To explain the workflow:

  1. The application realizes it needs more resources. Monitoring of the application to determine whether it needs more resources is not within the scope of The Governor. This is by design as there are countless applications and each one of them has different requirements for scalability and elasticity. For this reason, The Governor lets the applications make the determination for when to request more resources. When the application makes this determination it makes a call to The Governor’s API.
  2. The call to the API involves the use of a certificate for authentication. This ensures that only applications that have been registered in the registry can interact with The Governor to request resources. If the certificate based authentication works (the application is registered in The Governor) then the workflow proceeds. If not, the applications request is rejected.
  3. Upon receiving an authenticated request for more resources the certificate (which is unique) is run through the rules engine to determine the rules the application must abide by when scaling.

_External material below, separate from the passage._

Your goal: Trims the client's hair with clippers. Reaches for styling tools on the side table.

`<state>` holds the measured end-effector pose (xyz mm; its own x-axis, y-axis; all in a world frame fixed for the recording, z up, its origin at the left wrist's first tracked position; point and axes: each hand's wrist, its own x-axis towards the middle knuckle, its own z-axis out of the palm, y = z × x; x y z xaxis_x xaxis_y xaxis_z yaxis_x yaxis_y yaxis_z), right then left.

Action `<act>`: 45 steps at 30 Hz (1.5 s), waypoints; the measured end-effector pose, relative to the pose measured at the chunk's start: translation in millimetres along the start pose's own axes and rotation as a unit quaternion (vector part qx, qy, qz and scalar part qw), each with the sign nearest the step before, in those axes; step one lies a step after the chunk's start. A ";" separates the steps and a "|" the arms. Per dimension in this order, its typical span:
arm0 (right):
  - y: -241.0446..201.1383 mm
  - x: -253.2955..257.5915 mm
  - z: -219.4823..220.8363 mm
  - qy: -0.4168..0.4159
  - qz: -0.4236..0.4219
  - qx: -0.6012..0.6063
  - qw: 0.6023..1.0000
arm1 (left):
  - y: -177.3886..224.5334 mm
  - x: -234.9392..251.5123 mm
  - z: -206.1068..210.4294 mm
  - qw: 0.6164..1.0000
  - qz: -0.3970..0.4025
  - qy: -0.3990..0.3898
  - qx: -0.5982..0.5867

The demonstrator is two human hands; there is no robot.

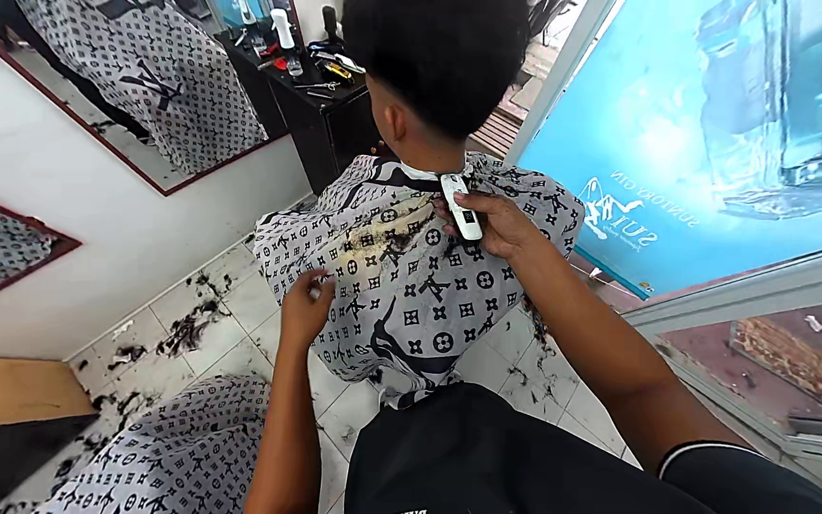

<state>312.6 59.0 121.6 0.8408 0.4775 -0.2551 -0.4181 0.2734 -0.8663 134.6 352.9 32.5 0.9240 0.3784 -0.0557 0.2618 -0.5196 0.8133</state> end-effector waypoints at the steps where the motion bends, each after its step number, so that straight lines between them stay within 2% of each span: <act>1: -0.6 -0.8 2.1 0.003 -0.007 -0.005 1.000 | 26.9 14.8 0.3 0.999 0.049 -0.019 0.008; 4: -1.5 -4.6 6.3 0.014 -0.055 -0.059 0.997 | 101.0 53.9 11.0 0.978 0.189 -0.085 0.038; 6: -2.6 -7.6 2.6 0.028 -0.067 -0.102 0.992 | 134.7 80.2 25.6 0.960 0.241 -0.124 0.068; 8: -5.2 -11.3 -4.0 0.045 -0.046 -0.107 0.992 | 154.8 102.1 43.6 0.949 0.266 -0.140 0.094; 11: -15.3 -13.9 -15.8 0.049 -0.008 -0.111 0.993 | 169.0 117.8 64.3 0.945 0.261 -0.146 0.131; 19: -53.5 -6.4 -8.5 -0.004 0.070 -0.221 0.973 | 154.8 106.0 85.7 0.951 0.232 -0.149 0.142; 24: -56.7 -0.7 1.0 0.020 0.108 -0.189 0.976 | 146.4 100.8 89.5 0.954 0.231 -0.129 0.141; 29: -45.6 -2.1 10.0 0.017 0.051 -0.188 0.981 | 141.4 102.0 86.2 0.958 0.238 -0.135 0.089; 33: -32.2 -2.2 13.0 0.038 0.064 -0.149 0.986 | 133.7 107.8 80.5 0.964 0.204 -0.170 0.017; 36: -27.4 -2.6 21.2 0.051 0.020 -0.124 0.991 | 129.9 110.1 77.6 0.968 0.177 -0.175 -0.025; 38: -21.7 -2.6 24.5 0.052 0.003 -0.114 0.992 | 127.8 110.4 76.5 0.969 0.170 -0.178 -0.036; 42: -10.6 0.3 27.3 0.064 0.020 -0.075 0.995 | 122.9 111.6 75.6 0.968 0.171 -0.179 -0.040; 45: -3.7 2.0 36.3 0.078 -0.040 -0.080 0.993 | 122.0 112.3 75.8 0.968 0.165 -0.182 -0.049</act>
<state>303.3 89.3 139.9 0.9171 0.3216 -0.2355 -0.2985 0.1626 -0.9404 291.4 274.0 81.6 0.9945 -0.1002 0.0313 -0.0762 -0.4836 0.8720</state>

This would include decision points such as which providers can the application scale on, how many instances can the application consume, etc. If the scaling is not permitted by the rules (maximum number of instances is reached, etc) then the response is sent back to the application informing it the request has been declined.
  4. Once the rules engine determines the appropriate action it calls the orchestrator which initiates the action.
  5. The orchestrator calls either the cloud broker, which can launch instances to a variety of virtualization managers and cloud providers, either private or public, or a metal as a service (MaaS), which can provision an operating system on bare metal.
  6. and 7.  The cloud broker or MaaS launch or provision the appropriate operating system and configure it per the application’s requirements.

Future Details

There are more details which need to be further developed:

  • How certificates are generated and applications are registered.
  • How application registration details, such as the images that need to be launched and the configurations that need to be implemented on them are expressed.
  • How the configured instance is handed back to the application for use by the application.

Where to grow a community?

It matters where this project will ultimately live and grow. A project such as this one would need broad community support and a vibrant community in order to gain adoption and support to become a standard means of describing elasticity at the infrastructure layer. For this reason a community with a large number of active participants and friendly licensing which promotes contribution should be it’s location.